= Beginning of Section =
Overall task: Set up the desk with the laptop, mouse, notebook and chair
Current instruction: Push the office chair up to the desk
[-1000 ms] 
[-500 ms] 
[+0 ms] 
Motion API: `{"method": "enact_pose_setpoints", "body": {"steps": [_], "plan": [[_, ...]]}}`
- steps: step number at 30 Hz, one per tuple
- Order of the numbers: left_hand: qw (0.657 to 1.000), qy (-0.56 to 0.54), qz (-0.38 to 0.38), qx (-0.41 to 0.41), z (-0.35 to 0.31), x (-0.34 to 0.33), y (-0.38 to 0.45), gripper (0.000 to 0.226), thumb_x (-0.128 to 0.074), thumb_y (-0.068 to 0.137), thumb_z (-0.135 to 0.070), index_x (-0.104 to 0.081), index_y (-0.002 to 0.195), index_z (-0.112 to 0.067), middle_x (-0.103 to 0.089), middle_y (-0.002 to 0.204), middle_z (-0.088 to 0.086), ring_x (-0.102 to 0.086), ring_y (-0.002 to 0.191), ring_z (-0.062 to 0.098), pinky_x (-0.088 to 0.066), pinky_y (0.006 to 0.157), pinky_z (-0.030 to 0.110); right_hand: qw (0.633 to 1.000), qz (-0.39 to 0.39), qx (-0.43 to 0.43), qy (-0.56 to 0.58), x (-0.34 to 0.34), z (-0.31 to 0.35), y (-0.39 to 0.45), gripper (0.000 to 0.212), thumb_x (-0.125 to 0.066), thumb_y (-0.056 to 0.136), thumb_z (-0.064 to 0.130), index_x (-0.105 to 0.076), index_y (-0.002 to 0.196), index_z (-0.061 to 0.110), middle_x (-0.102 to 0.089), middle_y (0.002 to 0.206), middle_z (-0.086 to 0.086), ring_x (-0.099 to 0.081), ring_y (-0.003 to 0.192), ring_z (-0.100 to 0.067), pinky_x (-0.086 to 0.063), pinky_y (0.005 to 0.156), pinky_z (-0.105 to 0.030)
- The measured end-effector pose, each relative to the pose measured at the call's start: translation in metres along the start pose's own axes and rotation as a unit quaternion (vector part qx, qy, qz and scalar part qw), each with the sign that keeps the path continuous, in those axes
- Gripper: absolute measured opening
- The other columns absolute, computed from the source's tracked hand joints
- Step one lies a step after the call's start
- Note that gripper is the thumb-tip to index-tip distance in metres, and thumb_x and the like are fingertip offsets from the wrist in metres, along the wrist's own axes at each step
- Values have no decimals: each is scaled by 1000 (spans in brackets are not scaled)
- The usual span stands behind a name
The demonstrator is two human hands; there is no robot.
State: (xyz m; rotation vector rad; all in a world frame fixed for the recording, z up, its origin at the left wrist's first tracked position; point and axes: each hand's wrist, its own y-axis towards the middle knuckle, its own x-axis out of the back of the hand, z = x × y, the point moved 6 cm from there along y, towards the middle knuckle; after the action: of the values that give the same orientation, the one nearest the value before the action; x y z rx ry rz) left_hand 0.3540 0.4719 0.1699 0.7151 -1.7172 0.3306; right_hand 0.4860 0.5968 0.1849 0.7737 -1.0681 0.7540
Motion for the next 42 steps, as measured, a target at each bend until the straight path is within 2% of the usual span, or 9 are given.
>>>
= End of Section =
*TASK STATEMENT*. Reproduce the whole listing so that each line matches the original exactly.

*EXERCISE RESPONSE*.
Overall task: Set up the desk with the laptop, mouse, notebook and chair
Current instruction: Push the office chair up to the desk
[-1000 ms] 
[-500 ms] 
[+0 ms] 
Motion API: `{"method": "enact_pose_setpoints", "body": {"steps": [_], "plan": [[_, ...]]}}`
- steps: step number at 30 Hz, one per tuple
- Order of the numbers: left_hand: qw (0.657 to 1.000), qy (-0.56 to 0.54), qz (-0.38 to 0.38), qx (-0.41 to 0.41), z (-0.35 to 0.31), x (-0.34 to 0.33), y (-0.38 to 0.45), gripper (0.000 to 0.226), thumb_x (-0.128 to 0.074), thumb_y (-0.068 to 0.137), thumb_z (-0.135 to 0.070), index_x (-0.104 to 0.081), index_y (-0.002 to 0.195), index_z (-0.112 to 0.067), middle_x (-0.103 to 0.089), middle_y (-0.002 to 0.204), middle_z (-0.088 to 0.086), ring_x (-0.102 to 0.086), ring_y (-0.002 to 0.191), ring_z (-0.062 to 0.098), pinky_x (-0.088 to 0.066), pinky_y (0.006 to 0.157), pinky_z (-0.030 to 0.110); right_hand: qw (0.633 to 1.000), qz (-0.39 to 0.39), qx (-0.43 to 0.43), qy (-0.56 to 0.58), x (-0.34 to 0.34), z (-0.31 to 0.35), y (-0.39 to 0.45), gripper (0.000 to 0.212), thumb_x (-0.125 to 0.066), thumb_y (-0.056 to 0.136), thumb_z (-0.064 to 0.130), index_x (-0.105 to 0.076), index_y (-0.002 to 0.196), index_z (-0.061 to 0.110), middle_x (-0.102 to 0.089), middle_y (0.002 to 0.206), middle_z (-0.086 to 0.086), ring_x (-0.099 to 0.081), ring_y (-0.003 to 0.192), ring_z (-0.100 to 0.067), pinky_x (-0.086 to 0.063), pinky_y (0.005 to 0.156), pinky_z (-0.105 to 0.030)
- The measured end-effector pose, each relative to the pose measured at the call's start: translation in metres along the start pose's own axes and rotation as a unit quaternion (vector part qx, qy, qz and scalar part qw), each with the sign that keeps the path continuous, in those axes
- Gripper: absolute measured opening
- The other columns absolute, computed from the source's tracked hand joints
- Step one lies a step after the call's start
- Note that gripper is the thumb-tip to index-tip distance in metres, and thumb_x and the like are fingertip offsets from the wrist in metres, along the wrist's own axes at each step
- Values have no decimals: each is scaled by 1000 (spans in brackets are not scaled)
- The usual span stands behind a name
The demonstrator is two human hands; there is no robot.
State: (xyz m; rotation vector rad; all in a world frame fixed for the recording, z up, its origin at the left wrist's first tracked position; point and axes: each hand's wrist, its own y-axis towards the middle knuckle, its own x-axis out of the back of the hand, z = x × y, the point moved 6 cm from there along y, towards the middle knuckle; after the action: of the values that give the same orientation, the one nearest the value before the action; x y z rx ry rz) left_hand 0.3540 0.4719 0.1699 0.7151 -1.7172 0.3306; right_hand 0.4860 0.5968 0.1849 0.7737 -1.0681 0.7540
Motion for the next 42 steps, as measured, a target at each bend until the straight path is within 2% of the usual span, or 9 are given.
>>>

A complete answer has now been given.